» Prompt
Start at the line in the entries below that contains "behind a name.", stop at the line that contains "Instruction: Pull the", and output exactly the lines in that span, both ends included.

====== Supplied material ======

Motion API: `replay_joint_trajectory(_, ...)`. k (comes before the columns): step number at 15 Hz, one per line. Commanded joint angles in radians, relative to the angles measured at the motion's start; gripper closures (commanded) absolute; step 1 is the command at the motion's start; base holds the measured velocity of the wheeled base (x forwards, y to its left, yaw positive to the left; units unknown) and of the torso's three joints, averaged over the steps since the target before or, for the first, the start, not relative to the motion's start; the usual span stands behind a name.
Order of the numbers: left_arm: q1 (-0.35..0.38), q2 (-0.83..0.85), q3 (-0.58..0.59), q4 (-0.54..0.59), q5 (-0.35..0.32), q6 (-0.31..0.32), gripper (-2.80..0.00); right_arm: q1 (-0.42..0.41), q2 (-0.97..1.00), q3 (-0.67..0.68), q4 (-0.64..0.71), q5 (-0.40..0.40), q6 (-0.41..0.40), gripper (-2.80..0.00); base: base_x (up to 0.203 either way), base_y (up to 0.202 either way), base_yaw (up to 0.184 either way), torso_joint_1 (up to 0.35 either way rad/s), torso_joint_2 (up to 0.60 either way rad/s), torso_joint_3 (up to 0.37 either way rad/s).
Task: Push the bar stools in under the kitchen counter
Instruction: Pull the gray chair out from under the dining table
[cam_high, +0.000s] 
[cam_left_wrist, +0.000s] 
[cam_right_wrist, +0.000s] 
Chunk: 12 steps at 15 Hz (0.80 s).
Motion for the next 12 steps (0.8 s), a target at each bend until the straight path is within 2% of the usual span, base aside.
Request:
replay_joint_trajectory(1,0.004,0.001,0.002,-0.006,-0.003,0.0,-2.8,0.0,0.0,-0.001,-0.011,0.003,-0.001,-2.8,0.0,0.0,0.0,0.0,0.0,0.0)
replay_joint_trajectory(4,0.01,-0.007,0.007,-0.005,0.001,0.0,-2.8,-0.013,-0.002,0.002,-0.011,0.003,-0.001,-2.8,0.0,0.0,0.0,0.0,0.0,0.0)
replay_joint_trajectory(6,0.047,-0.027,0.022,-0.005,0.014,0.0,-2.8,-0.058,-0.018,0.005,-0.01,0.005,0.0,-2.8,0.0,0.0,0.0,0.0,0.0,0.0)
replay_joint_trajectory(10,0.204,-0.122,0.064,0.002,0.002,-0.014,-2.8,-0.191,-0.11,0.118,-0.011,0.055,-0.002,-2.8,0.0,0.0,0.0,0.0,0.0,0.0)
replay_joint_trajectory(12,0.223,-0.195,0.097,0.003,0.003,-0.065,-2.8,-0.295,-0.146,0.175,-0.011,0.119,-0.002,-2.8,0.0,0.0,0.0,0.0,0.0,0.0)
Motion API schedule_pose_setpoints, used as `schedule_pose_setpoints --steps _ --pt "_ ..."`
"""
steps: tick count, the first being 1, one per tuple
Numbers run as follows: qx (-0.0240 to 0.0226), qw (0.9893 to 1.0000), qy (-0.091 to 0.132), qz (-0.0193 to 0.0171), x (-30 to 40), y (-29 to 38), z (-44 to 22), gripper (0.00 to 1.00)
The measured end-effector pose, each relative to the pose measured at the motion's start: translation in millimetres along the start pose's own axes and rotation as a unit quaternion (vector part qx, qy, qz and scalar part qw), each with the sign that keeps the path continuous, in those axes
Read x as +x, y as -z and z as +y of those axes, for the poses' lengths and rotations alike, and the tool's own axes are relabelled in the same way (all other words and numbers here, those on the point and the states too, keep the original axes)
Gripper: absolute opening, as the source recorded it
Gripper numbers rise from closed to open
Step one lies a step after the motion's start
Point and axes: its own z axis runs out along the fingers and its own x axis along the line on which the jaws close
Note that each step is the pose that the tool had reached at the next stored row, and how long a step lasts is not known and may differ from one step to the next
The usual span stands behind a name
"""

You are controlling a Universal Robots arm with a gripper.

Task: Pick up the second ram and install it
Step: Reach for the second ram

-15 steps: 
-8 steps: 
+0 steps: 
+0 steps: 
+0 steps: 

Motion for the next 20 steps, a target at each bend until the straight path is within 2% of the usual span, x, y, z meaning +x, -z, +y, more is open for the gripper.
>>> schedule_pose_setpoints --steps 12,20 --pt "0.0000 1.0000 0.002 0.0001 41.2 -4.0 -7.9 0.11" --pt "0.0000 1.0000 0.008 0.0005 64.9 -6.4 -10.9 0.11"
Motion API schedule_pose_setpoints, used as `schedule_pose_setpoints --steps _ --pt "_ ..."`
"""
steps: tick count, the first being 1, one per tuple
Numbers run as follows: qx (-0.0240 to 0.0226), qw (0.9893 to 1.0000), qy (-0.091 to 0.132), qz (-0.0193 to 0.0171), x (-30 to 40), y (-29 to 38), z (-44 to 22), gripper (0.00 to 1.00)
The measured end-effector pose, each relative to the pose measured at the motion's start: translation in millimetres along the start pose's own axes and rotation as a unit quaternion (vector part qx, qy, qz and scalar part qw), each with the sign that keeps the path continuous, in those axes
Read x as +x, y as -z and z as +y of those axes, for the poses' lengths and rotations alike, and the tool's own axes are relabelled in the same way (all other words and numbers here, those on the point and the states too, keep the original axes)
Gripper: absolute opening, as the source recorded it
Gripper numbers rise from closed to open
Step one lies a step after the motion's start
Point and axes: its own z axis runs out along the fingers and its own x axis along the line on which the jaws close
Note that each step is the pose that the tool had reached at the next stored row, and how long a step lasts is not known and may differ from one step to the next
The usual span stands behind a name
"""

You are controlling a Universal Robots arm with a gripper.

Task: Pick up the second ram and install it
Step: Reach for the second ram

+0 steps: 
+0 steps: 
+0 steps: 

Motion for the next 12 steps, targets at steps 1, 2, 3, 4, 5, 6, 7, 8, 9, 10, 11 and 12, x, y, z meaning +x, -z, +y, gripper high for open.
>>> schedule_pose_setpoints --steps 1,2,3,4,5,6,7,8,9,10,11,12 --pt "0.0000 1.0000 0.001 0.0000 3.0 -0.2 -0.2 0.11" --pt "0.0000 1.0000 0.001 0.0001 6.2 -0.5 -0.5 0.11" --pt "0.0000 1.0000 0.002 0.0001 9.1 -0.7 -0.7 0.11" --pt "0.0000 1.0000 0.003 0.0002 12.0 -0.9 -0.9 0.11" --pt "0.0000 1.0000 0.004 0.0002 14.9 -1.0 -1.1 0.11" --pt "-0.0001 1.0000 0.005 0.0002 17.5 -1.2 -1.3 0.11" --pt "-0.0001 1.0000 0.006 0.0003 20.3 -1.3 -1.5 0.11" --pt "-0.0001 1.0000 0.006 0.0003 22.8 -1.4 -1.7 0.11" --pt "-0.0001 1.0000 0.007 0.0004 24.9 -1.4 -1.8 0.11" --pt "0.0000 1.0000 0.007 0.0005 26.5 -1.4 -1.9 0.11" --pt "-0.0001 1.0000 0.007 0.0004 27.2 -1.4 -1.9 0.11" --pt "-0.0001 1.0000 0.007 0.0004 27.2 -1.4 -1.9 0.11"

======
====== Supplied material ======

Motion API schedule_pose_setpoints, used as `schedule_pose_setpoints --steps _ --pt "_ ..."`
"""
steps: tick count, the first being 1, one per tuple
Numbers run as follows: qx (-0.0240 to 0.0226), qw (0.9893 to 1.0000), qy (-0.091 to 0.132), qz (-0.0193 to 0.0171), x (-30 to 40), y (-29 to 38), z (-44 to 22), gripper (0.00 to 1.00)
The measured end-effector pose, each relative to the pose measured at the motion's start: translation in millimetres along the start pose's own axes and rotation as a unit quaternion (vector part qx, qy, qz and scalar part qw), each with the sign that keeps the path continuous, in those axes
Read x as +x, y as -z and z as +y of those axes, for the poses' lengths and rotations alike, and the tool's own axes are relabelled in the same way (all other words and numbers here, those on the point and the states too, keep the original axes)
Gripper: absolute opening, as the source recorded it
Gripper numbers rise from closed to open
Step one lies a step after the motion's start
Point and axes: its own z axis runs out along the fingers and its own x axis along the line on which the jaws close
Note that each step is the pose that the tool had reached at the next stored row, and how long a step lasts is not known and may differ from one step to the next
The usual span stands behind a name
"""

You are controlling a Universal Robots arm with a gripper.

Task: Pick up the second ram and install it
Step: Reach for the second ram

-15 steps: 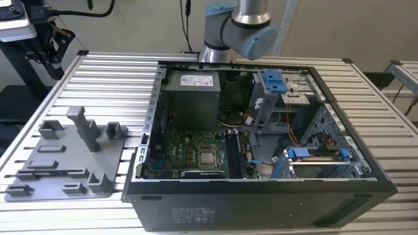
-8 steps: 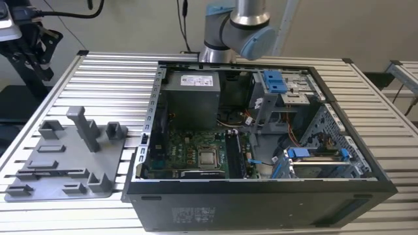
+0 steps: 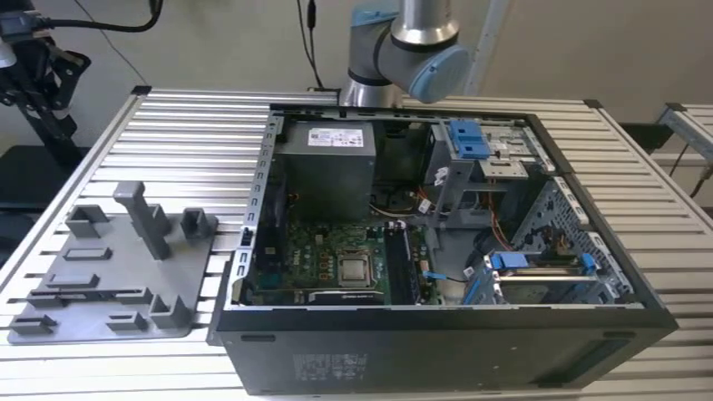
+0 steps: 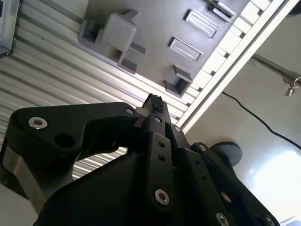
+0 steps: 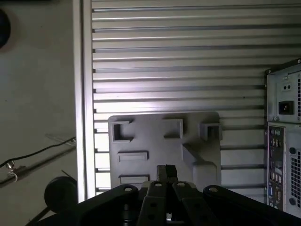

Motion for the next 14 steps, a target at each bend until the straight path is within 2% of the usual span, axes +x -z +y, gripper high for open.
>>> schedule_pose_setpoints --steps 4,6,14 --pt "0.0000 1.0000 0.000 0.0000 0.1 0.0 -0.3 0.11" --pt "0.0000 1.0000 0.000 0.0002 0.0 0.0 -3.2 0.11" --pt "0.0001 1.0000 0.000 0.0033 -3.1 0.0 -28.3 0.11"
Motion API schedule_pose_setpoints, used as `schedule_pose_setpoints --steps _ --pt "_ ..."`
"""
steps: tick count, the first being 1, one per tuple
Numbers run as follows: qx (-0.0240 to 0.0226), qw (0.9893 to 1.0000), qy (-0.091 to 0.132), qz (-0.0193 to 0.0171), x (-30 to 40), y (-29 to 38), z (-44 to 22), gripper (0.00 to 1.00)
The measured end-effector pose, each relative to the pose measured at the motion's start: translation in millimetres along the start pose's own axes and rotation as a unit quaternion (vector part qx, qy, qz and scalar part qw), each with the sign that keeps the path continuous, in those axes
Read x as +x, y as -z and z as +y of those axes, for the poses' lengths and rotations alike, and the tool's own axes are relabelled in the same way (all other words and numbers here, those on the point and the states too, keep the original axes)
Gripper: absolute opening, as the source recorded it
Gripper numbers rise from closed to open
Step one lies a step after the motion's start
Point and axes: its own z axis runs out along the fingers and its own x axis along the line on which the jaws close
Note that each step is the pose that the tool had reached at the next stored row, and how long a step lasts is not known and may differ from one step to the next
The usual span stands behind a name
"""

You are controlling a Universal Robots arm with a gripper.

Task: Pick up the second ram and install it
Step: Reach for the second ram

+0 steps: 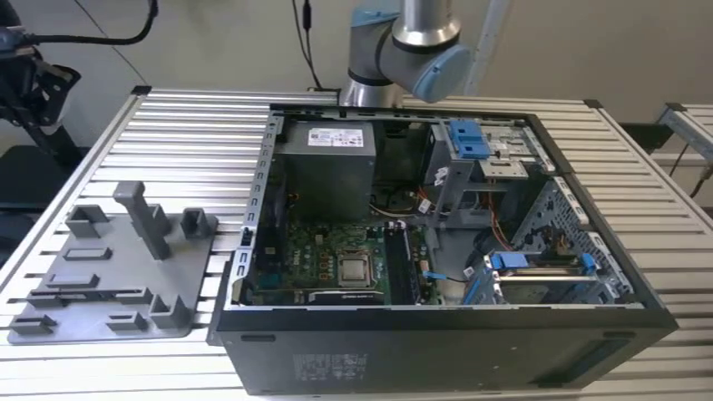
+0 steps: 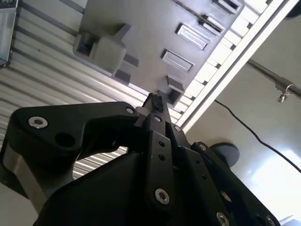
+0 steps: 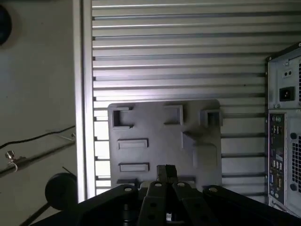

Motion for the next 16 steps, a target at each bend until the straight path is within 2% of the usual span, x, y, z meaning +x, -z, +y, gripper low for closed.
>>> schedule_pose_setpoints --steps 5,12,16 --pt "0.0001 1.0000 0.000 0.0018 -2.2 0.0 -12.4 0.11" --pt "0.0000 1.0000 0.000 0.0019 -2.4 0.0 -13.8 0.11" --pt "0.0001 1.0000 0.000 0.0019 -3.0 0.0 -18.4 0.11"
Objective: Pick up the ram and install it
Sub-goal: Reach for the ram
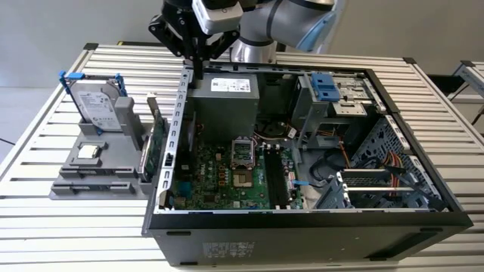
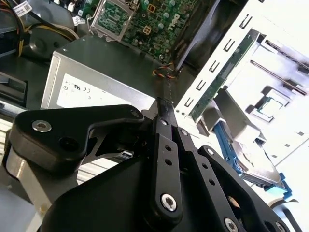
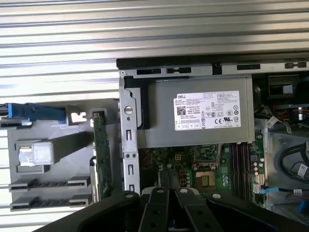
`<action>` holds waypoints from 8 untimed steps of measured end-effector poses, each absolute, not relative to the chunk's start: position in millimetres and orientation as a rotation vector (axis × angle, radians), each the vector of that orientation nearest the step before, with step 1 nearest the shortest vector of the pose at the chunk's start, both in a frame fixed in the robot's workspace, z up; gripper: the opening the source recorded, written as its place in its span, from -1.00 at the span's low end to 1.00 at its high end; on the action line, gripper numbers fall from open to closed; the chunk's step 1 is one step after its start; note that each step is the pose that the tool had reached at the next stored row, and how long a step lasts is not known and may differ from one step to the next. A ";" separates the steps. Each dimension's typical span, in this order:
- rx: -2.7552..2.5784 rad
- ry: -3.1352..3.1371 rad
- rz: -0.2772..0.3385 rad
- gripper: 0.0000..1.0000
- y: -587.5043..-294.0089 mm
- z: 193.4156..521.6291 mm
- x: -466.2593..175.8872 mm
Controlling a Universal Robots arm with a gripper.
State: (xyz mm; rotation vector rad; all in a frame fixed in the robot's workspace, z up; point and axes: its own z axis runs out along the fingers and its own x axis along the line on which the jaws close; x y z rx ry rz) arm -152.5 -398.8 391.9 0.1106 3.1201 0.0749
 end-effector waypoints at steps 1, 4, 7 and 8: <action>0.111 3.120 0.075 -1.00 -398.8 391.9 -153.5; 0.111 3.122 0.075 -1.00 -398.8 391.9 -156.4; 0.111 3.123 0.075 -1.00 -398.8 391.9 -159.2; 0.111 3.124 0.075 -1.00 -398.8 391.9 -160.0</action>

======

» Reply
Motion API: `replay_joint_trajectory(_, ...)`. k (comes before the columns): step number at 15 Hz, one per line. Commanded joint angles in radians, relative to the angles measured at the motion's start; gripper closures (commanded) absolute; step 1 is the command at the motion's start; base holds the measured velocity of the wheeled base (x forwards, y to its left, yaw positive to the left; units unknown) and of the torso's three joints, averaged over the steps since the target before or, for the first, the start, not relative to the motion's start; the usual span stands behind a name.
Order of the numbers: left_arm: q1 (-0.35..0.38), q2 (-0.83..0.85), q3 (-0.58..0.59), q4 (-0.54..0.59), q5 (-0.35..0.32), q6 (-0.31..0.32), gripper (-2.80..0.00); right_arm: q1 (-0.42..0.41), q2 (-0.97..1.00), q3 (-0.67..0.68), q4 (-0.64..0.71), q5 (-0.40..0.40), q6 (-0.41..0.40), gripper (-2.80..0.00); base: base_x (up to 0.203 either way), base_y (up to 0.202 either way), base_yaw (up to 0.184 either way), torso_joint_1 (up to 0.35 either way rad/s), torso_joint_2 (up to 0.60 either way rad/s), torso_joint_3 (up to 0.37 either way rad/s).
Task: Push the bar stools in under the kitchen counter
Instruction: Pull the gray chair out from under the dining table

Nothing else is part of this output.